#### [PROBLEM TO WORK ON]
When the line containing "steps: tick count" appears in the entries below, begin printing there and stop after the line containing "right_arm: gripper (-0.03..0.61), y"; print each of those lines exactly and no other line.

(Collected data entries)
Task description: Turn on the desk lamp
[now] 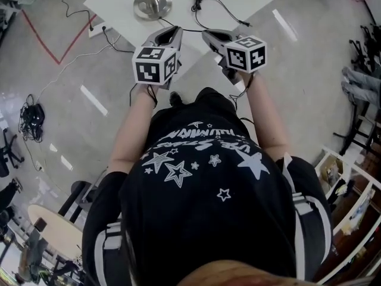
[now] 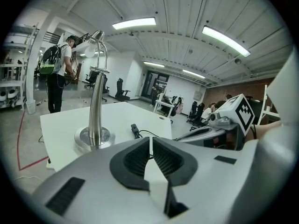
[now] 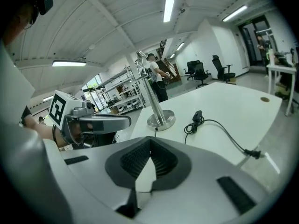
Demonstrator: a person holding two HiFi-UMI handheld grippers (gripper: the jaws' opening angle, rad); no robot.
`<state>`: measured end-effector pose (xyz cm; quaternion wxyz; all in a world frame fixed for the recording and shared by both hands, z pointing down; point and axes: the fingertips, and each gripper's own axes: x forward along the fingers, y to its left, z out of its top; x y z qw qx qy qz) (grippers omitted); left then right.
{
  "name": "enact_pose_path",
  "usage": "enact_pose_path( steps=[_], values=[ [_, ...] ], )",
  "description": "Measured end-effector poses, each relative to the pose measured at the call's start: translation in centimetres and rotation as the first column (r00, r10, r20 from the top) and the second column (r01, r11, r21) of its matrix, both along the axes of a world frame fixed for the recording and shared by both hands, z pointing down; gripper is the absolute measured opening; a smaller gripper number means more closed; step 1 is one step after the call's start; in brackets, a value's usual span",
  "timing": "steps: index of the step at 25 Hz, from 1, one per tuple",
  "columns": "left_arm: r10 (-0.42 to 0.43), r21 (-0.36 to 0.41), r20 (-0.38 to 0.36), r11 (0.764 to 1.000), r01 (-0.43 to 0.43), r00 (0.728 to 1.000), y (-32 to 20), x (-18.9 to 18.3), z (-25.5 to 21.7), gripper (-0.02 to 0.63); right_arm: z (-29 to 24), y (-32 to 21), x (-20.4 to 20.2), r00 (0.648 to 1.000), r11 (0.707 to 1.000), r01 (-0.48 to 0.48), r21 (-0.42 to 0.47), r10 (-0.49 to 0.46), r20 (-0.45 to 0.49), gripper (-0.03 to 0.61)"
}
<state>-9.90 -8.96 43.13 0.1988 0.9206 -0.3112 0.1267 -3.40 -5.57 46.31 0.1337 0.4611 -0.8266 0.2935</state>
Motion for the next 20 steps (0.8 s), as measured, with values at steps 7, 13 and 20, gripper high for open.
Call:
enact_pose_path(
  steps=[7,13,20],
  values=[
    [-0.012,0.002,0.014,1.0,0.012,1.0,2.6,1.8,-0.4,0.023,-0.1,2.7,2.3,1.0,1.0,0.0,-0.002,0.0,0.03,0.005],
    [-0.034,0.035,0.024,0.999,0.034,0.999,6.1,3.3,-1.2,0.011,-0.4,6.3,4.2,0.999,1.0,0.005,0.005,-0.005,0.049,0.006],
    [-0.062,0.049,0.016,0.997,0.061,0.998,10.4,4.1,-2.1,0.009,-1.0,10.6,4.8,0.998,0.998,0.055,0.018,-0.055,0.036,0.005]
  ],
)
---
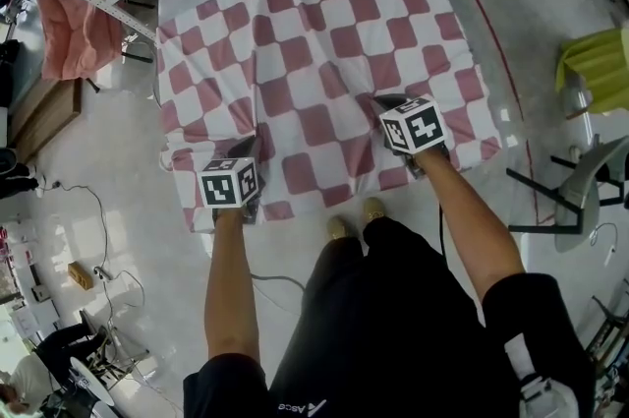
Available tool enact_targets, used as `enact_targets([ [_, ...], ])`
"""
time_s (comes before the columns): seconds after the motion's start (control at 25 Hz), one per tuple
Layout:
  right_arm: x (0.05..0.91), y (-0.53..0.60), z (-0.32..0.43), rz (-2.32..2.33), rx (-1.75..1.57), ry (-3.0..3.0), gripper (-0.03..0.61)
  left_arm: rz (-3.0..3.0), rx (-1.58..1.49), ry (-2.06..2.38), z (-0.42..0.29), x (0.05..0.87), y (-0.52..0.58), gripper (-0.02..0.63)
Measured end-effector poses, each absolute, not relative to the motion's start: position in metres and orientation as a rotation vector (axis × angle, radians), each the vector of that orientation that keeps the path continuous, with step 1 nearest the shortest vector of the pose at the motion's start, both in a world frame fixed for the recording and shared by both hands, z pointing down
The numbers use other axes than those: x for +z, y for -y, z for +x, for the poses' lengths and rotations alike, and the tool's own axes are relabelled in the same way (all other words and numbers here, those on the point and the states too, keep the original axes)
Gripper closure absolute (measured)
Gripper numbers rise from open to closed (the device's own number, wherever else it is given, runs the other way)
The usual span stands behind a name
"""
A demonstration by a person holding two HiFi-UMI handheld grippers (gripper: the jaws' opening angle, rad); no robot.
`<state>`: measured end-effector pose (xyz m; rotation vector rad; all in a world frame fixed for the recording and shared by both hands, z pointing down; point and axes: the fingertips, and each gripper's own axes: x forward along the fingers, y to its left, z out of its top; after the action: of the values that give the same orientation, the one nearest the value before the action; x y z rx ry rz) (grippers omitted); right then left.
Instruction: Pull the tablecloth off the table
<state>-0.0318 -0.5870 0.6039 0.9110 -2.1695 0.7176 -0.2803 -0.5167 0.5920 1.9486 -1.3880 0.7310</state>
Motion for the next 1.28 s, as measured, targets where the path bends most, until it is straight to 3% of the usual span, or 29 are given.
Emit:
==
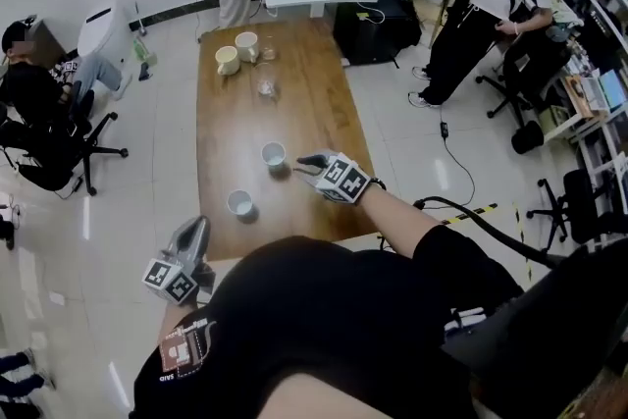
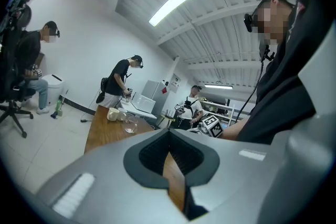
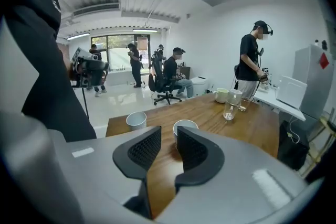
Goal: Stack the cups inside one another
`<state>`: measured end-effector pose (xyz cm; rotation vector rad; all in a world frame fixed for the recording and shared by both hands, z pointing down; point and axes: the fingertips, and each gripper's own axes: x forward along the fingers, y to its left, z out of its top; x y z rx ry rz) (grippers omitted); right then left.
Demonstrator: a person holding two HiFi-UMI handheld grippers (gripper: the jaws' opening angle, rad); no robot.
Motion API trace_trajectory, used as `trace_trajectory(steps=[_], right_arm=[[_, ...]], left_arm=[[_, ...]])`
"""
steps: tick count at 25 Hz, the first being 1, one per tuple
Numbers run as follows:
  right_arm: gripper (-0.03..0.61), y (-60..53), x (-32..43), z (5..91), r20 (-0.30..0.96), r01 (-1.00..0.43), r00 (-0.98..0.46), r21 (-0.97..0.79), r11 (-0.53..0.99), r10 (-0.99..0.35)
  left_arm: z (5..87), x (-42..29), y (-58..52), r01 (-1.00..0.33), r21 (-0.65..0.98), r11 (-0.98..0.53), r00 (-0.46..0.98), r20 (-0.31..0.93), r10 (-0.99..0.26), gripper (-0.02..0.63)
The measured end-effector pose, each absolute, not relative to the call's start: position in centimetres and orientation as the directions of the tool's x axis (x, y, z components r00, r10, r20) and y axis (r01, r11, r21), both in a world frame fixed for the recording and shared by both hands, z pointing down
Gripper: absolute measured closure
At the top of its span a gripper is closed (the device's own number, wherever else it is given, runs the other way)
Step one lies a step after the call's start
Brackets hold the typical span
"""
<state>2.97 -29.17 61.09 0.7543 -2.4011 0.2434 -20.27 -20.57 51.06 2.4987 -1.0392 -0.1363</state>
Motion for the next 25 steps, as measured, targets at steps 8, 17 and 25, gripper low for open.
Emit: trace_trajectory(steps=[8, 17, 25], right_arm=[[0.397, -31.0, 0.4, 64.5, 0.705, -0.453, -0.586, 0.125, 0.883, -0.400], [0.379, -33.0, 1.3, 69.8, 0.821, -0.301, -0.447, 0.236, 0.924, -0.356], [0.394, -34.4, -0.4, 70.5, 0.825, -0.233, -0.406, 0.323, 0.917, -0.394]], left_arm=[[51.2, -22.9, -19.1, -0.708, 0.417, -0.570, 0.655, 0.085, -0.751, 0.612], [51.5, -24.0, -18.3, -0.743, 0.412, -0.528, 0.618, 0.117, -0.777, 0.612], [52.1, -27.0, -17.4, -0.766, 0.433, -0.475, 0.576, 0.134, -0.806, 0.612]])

#### [SOLUTION BELOW]
steps: tick count at 25 Hz, the first being 1, one per tuple
Numbers run as follows:
  right_arm: gripper (-0.03..0.61), y (-60..53), x (-32..43), z (5..91), r20 (-0.30..0.96), r01 (-1.00..0.43), r00 (-0.98..0.46), r21 (-0.97..0.79), r11 (-0.53..0.99), r10 (-0.99..0.35)

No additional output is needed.